> _ACTIVITY_
Your output should be every line below, copied exactly.

> _EXERCISE INPUTS_
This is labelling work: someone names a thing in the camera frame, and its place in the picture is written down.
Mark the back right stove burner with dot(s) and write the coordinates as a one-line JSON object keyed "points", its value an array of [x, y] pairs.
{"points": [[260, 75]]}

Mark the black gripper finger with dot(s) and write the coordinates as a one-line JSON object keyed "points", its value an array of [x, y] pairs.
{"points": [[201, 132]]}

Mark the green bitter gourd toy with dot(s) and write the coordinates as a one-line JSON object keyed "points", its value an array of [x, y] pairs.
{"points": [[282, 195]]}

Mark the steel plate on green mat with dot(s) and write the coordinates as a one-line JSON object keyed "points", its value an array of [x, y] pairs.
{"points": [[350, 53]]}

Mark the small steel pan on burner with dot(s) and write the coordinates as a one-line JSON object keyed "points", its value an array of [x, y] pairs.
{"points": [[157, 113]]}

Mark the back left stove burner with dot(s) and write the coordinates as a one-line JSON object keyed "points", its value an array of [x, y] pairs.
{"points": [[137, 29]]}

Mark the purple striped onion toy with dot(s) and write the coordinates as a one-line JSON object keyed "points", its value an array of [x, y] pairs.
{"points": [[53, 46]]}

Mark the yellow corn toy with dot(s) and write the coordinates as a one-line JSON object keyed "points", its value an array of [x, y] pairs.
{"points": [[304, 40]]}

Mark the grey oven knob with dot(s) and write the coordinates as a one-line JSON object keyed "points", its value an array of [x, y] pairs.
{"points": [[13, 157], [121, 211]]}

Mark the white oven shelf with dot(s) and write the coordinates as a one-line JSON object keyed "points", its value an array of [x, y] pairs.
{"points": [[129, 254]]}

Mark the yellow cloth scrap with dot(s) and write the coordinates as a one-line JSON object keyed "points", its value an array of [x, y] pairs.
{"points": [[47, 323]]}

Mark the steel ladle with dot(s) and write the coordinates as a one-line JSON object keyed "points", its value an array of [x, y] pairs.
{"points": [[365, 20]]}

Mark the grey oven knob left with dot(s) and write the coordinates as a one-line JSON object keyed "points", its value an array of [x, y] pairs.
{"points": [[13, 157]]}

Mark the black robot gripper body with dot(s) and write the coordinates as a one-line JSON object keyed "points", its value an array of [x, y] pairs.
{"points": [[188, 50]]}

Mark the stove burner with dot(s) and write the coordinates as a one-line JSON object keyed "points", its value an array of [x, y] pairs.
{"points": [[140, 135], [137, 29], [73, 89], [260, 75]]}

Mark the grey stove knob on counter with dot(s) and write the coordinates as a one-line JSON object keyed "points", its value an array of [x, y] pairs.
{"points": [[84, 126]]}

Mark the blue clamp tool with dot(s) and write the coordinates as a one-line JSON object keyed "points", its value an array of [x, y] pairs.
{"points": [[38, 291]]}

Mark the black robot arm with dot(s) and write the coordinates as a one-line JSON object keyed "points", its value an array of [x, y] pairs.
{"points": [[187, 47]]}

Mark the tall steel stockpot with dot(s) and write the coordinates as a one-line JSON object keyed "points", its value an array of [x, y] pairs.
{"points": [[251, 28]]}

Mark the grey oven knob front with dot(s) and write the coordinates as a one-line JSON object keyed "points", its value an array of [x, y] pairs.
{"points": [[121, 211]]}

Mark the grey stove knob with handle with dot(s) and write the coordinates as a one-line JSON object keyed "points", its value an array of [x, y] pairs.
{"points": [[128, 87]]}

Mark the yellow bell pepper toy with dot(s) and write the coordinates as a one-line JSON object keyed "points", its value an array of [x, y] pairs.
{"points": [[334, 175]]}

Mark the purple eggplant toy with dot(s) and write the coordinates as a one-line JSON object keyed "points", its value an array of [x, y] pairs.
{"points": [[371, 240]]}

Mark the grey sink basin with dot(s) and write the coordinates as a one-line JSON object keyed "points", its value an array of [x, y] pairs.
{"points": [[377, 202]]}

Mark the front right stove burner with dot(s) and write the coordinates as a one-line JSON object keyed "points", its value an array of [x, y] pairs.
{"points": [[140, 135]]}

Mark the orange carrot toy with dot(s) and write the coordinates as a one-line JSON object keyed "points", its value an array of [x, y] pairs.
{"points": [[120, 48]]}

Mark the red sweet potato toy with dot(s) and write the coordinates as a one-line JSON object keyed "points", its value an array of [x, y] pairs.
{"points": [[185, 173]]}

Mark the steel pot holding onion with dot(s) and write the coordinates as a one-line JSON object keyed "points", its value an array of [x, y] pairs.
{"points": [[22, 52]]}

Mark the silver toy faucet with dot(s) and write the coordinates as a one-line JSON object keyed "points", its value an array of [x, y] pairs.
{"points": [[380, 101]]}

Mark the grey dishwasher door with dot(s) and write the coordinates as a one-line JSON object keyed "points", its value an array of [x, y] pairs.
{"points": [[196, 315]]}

> _RESULT FOR THIS EXERCISE_
This is labelling work: someone names a thing in the camera frame, and its place in the picture is written down.
Mark the back right stove burner with dot(s) and write the coordinates as a one-line JSON object keyed "points", its value an array of [x, y] pairs.
{"points": [[260, 75]]}

Mark the black gripper finger with dot(s) and write the coordinates as a one-line JSON object keyed "points", its value an array of [x, y] pairs.
{"points": [[201, 132]]}

Mark the green bitter gourd toy with dot(s) and write the coordinates as a one-line JSON object keyed "points", its value an array of [x, y] pairs.
{"points": [[282, 195]]}

Mark the steel plate on green mat with dot(s) and write the coordinates as a one-line JSON object keyed "points", its value an array of [x, y] pairs.
{"points": [[350, 53]]}

Mark the small steel pan on burner with dot(s) and write the coordinates as a one-line JSON object keyed "points", its value an array of [x, y] pairs.
{"points": [[157, 113]]}

Mark the back left stove burner with dot(s) and write the coordinates as a one-line JSON object keyed "points", its value an array of [x, y] pairs.
{"points": [[137, 29]]}

Mark the purple striped onion toy with dot(s) and write the coordinates as a one-line JSON object keyed "points", its value an array of [x, y] pairs.
{"points": [[53, 46]]}

Mark the yellow corn toy with dot(s) and write the coordinates as a one-line JSON object keyed "points", its value an array of [x, y] pairs.
{"points": [[304, 40]]}

Mark the grey oven knob with dot(s) and write the coordinates as a one-line JSON object keyed "points", its value an array of [x, y] pairs.
{"points": [[13, 157], [121, 211]]}

Mark the white oven shelf with dot(s) and write the coordinates as a one-line JSON object keyed "points", its value an array of [x, y] pairs.
{"points": [[129, 254]]}

Mark the yellow cloth scrap with dot(s) and write the coordinates as a one-line JSON object keyed "points", its value an array of [x, y] pairs.
{"points": [[47, 323]]}

Mark the steel ladle with dot(s) and write the coordinates as a one-line JSON object keyed "points", its value an array of [x, y] pairs.
{"points": [[365, 20]]}

Mark the grey oven knob left with dot(s) and write the coordinates as a one-line JSON object keyed "points", its value an array of [x, y] pairs.
{"points": [[13, 157]]}

Mark the black robot gripper body with dot(s) and write the coordinates as a one-line JSON object keyed "points", its value an array of [x, y] pairs.
{"points": [[188, 50]]}

Mark the stove burner with dot(s) and write the coordinates as a one-line JSON object keyed "points", its value an array of [x, y] pairs.
{"points": [[140, 135], [137, 29], [73, 89], [260, 75]]}

Mark the grey stove knob on counter with dot(s) and write the coordinates as a one-line JSON object keyed "points", its value an array of [x, y] pairs.
{"points": [[84, 126]]}

Mark the blue clamp tool with dot(s) and write the coordinates as a one-line JSON object keyed "points", its value an array of [x, y] pairs.
{"points": [[38, 291]]}

Mark the black robot arm with dot(s) and write the coordinates as a one-line JSON object keyed "points", its value an array of [x, y] pairs.
{"points": [[187, 47]]}

Mark the tall steel stockpot with dot(s) and write the coordinates as a one-line JSON object keyed "points", its value an array of [x, y] pairs.
{"points": [[251, 28]]}

Mark the grey oven knob front with dot(s) and write the coordinates as a one-line JSON object keyed "points", its value an array of [x, y] pairs.
{"points": [[121, 211]]}

Mark the grey stove knob with handle with dot(s) and write the coordinates as a one-line JSON object keyed "points", its value an array of [x, y] pairs.
{"points": [[128, 87]]}

Mark the yellow bell pepper toy with dot(s) and write the coordinates as a one-line JSON object keyed "points", its value an array of [x, y] pairs.
{"points": [[334, 175]]}

Mark the purple eggplant toy with dot(s) and write the coordinates as a one-line JSON object keyed "points", its value an array of [x, y] pairs.
{"points": [[371, 240]]}

Mark the grey sink basin with dot(s) and write the coordinates as a one-line JSON object keyed "points", its value an array of [x, y] pairs.
{"points": [[377, 202]]}

Mark the front right stove burner with dot(s) and write the coordinates as a one-line JSON object keyed "points", its value an array of [x, y] pairs.
{"points": [[140, 135]]}

Mark the orange carrot toy with dot(s) and write the coordinates as a one-line JSON object keyed "points", its value an array of [x, y] pairs.
{"points": [[120, 48]]}

Mark the red sweet potato toy with dot(s) and write the coordinates as a one-line JSON object keyed "points", its value an array of [x, y] pairs.
{"points": [[185, 173]]}

Mark the steel pot holding onion with dot(s) and write the coordinates as a one-line JSON object keyed "points", its value an array of [x, y] pairs.
{"points": [[22, 52]]}

Mark the silver toy faucet with dot(s) and write the coordinates as a one-line JSON object keyed "points", its value an array of [x, y] pairs.
{"points": [[380, 101]]}

Mark the grey dishwasher door with dot(s) and write the coordinates as a one-line JSON object keyed "points", its value an array of [x, y] pairs.
{"points": [[196, 315]]}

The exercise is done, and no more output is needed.